**Your assignment**
Out of the material that follows, write out exactly the lines from the line with "Would you be able to indicate the beige quilted" to the line with "left_arm: qy (-0.45", both ends included, and no others.

**Source material**

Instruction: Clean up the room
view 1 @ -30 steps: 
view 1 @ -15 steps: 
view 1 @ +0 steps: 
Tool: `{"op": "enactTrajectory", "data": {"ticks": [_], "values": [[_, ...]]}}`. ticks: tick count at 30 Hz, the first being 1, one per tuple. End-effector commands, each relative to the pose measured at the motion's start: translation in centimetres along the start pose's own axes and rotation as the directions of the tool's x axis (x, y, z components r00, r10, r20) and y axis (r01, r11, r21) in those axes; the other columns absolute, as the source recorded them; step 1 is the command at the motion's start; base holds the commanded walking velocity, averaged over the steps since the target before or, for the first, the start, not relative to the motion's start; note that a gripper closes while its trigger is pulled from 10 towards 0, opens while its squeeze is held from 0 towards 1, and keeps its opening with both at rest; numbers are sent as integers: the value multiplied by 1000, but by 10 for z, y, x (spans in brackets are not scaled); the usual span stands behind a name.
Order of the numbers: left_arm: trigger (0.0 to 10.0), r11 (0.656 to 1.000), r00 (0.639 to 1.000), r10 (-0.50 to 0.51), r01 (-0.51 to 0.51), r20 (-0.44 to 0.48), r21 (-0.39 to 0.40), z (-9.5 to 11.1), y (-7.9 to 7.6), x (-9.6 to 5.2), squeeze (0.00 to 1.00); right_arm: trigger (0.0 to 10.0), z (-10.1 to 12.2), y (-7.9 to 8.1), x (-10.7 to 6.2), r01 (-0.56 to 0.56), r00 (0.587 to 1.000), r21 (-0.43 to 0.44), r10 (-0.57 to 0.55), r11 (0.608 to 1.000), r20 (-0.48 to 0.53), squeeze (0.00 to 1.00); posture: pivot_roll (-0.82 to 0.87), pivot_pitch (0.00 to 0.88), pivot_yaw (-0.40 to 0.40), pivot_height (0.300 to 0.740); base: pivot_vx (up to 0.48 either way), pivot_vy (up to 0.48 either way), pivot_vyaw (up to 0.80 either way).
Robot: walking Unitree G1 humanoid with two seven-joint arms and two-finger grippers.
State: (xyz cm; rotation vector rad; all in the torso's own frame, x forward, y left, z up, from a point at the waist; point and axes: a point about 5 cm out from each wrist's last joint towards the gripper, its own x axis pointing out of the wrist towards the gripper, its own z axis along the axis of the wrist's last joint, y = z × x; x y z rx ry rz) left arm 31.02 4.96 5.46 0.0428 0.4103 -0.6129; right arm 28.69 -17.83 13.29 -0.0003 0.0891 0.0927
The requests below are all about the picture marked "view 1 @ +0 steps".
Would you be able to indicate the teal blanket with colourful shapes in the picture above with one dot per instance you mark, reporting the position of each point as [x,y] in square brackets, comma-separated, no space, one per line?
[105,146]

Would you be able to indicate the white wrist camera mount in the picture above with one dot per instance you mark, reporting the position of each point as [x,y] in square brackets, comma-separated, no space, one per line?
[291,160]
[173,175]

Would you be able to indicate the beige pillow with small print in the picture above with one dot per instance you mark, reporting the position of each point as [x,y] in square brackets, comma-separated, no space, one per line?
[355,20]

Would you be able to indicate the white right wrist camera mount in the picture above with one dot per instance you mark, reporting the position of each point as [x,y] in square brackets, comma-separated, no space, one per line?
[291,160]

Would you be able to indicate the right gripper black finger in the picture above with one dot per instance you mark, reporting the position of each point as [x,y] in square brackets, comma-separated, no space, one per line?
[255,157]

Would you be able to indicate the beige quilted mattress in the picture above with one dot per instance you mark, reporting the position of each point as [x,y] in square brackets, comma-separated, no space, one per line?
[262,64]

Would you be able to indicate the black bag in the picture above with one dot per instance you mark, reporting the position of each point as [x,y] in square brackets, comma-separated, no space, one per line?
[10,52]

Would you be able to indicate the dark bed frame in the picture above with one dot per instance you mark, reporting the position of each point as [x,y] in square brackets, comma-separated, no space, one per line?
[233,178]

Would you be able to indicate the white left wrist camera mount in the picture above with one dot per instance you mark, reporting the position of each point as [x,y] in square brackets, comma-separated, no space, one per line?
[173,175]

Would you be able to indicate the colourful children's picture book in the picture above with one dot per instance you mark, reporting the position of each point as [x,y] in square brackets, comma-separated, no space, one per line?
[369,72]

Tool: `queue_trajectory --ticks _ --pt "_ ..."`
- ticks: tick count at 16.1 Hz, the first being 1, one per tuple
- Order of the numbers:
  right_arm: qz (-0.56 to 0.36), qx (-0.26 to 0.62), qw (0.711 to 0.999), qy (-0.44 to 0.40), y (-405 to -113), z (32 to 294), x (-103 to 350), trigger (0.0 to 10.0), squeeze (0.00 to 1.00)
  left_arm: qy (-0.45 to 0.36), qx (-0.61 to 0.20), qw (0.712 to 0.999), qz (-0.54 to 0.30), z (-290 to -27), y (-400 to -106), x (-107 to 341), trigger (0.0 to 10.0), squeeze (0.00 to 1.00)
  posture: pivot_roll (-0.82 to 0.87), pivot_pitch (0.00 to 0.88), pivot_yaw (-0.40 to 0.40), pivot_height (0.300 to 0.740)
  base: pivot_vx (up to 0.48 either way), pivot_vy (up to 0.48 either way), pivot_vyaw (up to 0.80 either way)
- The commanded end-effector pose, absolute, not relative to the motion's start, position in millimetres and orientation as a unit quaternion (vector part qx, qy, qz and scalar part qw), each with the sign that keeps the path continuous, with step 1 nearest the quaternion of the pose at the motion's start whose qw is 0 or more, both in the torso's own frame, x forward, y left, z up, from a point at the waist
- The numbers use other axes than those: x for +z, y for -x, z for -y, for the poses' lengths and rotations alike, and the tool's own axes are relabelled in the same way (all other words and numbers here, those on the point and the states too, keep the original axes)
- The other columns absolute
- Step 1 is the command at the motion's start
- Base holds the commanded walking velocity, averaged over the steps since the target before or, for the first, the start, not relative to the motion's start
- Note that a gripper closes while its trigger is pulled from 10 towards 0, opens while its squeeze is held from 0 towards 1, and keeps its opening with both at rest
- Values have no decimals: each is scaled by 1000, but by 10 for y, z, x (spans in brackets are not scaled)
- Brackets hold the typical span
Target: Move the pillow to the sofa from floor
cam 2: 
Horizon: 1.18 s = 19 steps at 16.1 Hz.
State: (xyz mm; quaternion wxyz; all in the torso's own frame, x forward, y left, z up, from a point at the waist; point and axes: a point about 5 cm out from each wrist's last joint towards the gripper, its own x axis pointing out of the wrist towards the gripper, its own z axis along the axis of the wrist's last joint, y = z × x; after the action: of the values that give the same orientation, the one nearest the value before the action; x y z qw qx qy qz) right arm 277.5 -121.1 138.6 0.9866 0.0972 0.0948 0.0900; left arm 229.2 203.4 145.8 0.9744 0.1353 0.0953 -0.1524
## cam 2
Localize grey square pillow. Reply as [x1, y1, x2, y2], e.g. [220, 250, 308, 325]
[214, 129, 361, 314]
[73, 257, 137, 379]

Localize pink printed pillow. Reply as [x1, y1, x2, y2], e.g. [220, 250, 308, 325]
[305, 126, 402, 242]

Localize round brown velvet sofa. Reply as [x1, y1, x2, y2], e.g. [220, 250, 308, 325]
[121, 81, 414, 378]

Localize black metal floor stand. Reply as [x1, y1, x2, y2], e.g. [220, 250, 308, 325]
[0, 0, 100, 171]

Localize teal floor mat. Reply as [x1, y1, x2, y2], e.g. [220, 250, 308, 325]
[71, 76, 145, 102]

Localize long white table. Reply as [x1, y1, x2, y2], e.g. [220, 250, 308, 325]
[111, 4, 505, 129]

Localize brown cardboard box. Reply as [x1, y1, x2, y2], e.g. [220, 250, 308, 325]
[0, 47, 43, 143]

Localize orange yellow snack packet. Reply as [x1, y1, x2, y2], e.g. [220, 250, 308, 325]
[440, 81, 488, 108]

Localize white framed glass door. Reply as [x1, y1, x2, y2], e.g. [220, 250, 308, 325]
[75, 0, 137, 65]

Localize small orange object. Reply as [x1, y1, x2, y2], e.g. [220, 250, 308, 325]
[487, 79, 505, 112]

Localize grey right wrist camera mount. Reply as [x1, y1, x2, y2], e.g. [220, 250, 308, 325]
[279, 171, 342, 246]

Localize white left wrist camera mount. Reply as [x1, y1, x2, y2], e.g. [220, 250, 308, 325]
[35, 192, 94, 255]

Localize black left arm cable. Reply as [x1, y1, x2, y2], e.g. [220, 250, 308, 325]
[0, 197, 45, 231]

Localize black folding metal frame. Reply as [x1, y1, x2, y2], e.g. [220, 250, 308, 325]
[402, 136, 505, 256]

**Written response**
Would you be able to indicate the beige quilted mattress in the picture above with one dot per instance you mark, reporting the position of each point as [x,y] in square brackets, comma-separated, no space, one per line?
[262,64]

Would you be able to indicate the black bag in the picture above with one dot per instance you mark, reporting the position of each point as [x,y] in square brackets, comma-separated, no space, one per line?
[10,52]

Would you be able to indicate the dark bed frame in the picture above with one dot per instance you mark, reporting the position of each point as [x,y] in square brackets, comma-separated, no space, one per line?
[233,178]

Would you be able to indicate the white left wrist camera mount in the picture above with one dot per instance you mark, reporting the position of each point as [x,y] in square brackets, comma-separated, no space, one per line?
[173,175]

Would you be able to indicate the colourful children's picture book in the picture above with one dot per instance you mark, reporting the position of each point as [x,y] in square brackets, comma-separated, no space, one per line?
[369,72]

Tool: `queue_trajectory --ticks _ --pt "_ ..."`
- ticks: tick count at 16.1 Hz, the first being 1, one per tuple
- Order of the numbers:
  right_arm: qz (-0.56 to 0.36), qx (-0.26 to 0.62), qw (0.711 to 0.999), qy (-0.44 to 0.40), y (-405 to -113), z (32 to 294), x (-103 to 350), trigger (0.0 to 10.0), squeeze (0.00 to 1.00)
  left_arm: qy (-0.45 to 0.36), qx (-0.61 to 0.20), qw (0.712 to 0.999), qz (-0.54 to 0.30), z (-290 to -27), y (-400 to -106), x (-107 to 341), trigger (0.0 to 10.0), squeeze (0.00 to 1.00)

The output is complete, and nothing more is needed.